◆ **REQUIREMENT**
Lines from the one containing "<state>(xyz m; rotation" through the end of the material below should be given again exactly, with no others.

◆ **GIVEN DATA**

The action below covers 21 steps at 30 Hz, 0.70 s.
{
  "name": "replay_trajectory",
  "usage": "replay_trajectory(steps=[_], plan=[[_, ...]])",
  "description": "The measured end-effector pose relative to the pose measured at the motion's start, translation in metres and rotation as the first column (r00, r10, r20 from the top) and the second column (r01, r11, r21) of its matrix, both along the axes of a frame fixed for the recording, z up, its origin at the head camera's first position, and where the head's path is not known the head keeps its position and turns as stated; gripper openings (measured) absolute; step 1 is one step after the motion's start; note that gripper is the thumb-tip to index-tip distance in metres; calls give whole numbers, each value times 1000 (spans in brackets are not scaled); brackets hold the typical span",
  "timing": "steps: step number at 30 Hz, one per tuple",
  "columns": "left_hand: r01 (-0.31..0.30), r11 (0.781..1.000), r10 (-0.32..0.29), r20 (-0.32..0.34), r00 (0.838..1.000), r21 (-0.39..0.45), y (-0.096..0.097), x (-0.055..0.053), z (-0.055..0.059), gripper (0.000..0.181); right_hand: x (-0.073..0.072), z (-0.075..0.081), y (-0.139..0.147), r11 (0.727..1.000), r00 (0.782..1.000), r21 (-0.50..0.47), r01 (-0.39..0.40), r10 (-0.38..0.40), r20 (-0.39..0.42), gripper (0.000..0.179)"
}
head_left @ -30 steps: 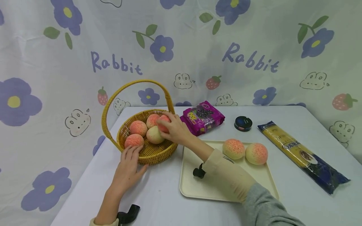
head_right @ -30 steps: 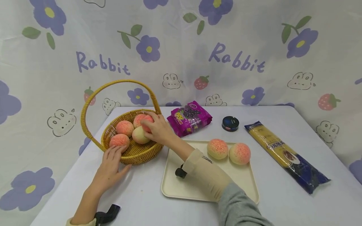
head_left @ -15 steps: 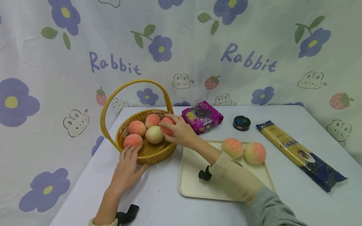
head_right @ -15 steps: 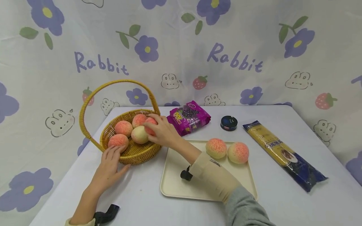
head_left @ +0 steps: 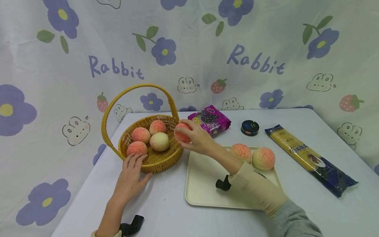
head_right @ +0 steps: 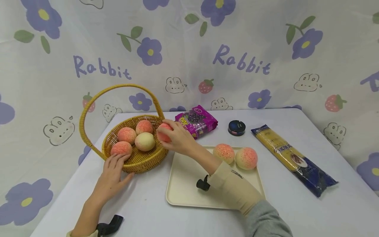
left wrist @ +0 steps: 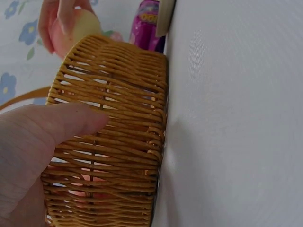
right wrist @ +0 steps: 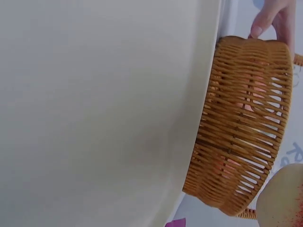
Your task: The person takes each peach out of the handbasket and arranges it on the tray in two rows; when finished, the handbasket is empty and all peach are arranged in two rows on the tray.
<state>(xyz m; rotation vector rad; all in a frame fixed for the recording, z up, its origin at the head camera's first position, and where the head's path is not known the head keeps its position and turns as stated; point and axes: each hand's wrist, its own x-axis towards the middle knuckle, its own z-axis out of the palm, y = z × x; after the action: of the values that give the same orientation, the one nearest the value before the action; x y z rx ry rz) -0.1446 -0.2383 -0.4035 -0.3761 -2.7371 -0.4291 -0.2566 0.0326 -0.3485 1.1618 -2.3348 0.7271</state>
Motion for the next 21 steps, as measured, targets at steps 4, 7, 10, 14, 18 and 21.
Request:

◆ **FINISHED TASK**
<state>(xyz m; rotation vector rad; all in a frame fixed for the recording, z up, its origin at the head camera's first position, and where the head's path is not known the head keeps its position and turns as stated; point and axes: each hand's wrist, its own x-axis towards the middle knuckle, its own z-axis out of the palm, y = z × x; after the action: of the values that give the same orientation, the one nearest the value before the action; x y z rx ry rz) -0.1446 -0.2383 -0.4035 -0.3761 -2.7371 -0.4291 -0.2566 0.0326 -0.3485 1.1618 -2.3348 0.7271</state>
Motion for the next 21 steps, as measured, targets at steps 4, 7, 10, 14, 18 and 21.
Request:

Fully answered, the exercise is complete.